Stop reading this, and call your mother or listen to Wowee Zowee or play some table tennis or whatever gets you through the day.

After the club traded Ken Griffey Jr., the brass wanted to see if Dunn would emerge as a clubhouse presence. Apparently, after 11 days, the brass had seen enough.

Why should this apply only to Dunn? Don't get me wrong -- I get why they traded him, though I don't understand why they didn't do it earlier. But let me ask this: did anyone emerge as a clubhouse presence after Griffey was traded? Why should Dunn be singled out for failing to do so? If that's one of the criteria that the Reds value, then shouldn't anyone who didn't emerge as a clubhouse presence be given the same demerits, even if it doesn't end in a trade?
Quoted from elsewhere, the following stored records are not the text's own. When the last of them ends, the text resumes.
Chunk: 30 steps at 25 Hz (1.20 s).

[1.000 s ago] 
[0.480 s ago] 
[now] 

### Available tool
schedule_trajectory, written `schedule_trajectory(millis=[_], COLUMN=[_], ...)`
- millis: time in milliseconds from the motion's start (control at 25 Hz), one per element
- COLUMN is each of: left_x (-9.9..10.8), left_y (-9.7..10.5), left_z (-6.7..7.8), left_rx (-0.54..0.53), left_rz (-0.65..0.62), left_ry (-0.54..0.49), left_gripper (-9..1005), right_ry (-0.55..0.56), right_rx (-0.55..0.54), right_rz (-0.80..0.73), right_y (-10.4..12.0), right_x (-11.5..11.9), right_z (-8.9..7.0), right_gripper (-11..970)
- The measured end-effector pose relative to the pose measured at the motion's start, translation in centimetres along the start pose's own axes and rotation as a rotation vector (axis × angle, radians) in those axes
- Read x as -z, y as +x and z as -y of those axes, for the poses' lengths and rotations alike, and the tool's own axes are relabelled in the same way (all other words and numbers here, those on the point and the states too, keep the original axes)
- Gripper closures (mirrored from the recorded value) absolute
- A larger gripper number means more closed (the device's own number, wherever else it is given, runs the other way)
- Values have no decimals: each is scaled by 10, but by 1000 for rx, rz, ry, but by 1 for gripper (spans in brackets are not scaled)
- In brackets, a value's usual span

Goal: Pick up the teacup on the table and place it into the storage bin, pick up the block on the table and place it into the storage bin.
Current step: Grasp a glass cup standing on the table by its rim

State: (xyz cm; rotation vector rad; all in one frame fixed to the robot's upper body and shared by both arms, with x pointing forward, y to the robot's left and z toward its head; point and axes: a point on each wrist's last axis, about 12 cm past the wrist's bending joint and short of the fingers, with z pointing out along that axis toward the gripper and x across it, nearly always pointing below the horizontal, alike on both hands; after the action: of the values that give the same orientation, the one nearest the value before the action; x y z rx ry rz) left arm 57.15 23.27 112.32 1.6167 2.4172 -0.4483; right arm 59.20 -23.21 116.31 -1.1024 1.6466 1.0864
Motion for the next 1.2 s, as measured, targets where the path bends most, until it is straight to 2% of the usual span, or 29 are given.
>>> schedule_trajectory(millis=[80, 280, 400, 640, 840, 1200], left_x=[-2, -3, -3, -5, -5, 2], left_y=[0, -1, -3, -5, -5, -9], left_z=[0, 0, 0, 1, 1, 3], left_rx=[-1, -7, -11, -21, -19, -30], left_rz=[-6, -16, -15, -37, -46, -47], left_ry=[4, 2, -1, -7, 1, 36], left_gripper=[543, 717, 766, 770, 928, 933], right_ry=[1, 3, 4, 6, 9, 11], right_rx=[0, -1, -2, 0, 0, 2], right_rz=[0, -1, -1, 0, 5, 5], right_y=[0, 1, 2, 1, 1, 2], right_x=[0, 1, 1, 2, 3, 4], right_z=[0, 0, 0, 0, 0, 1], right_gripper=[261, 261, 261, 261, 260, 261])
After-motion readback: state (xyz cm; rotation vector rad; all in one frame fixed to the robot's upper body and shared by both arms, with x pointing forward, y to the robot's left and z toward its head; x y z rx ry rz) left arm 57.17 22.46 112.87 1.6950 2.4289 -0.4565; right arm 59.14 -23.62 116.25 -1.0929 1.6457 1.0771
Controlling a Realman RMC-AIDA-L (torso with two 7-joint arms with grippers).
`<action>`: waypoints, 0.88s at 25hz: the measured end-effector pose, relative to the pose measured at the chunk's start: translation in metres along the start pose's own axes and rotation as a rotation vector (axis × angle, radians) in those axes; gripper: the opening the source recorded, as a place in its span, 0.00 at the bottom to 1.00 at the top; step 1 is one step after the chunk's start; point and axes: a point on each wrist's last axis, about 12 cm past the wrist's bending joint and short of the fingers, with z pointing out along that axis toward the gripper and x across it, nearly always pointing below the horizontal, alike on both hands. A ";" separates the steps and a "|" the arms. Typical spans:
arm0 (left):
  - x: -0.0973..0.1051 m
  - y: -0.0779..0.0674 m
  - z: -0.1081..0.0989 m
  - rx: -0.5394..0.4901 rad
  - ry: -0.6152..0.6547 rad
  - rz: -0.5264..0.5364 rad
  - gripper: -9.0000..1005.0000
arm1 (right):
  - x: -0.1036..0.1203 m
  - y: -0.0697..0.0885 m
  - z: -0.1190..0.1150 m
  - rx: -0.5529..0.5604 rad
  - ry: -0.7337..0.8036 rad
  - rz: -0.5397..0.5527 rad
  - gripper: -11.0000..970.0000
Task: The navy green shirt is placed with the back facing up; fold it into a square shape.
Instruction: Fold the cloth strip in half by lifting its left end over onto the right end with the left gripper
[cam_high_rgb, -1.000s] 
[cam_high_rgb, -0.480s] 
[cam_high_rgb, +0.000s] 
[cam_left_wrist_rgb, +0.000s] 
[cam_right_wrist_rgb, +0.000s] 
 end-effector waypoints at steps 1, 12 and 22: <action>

Maybe it's because he's a veteran, and he makes a bunch of money, and you ask a little more of guys like that. I could see that. I'm sure they'll hold Francisco Cordero -- a player with more experience, making just a bit less than Dunn this year -- to the same scrutiny.

This is so boring and such old news. EVERYONE GO SWIMMING I DON'T CARE IF YOU HAVE A POOL OR NOT.

Regardless, Dunn's tax bracket didn't match his production, at least not here. He'd have wanted too much money for what he provided. Dunn was who he was: a guy who could hit a baseball 400 feet more often than almost anyone else, but couldn't produce a two-out RBI single.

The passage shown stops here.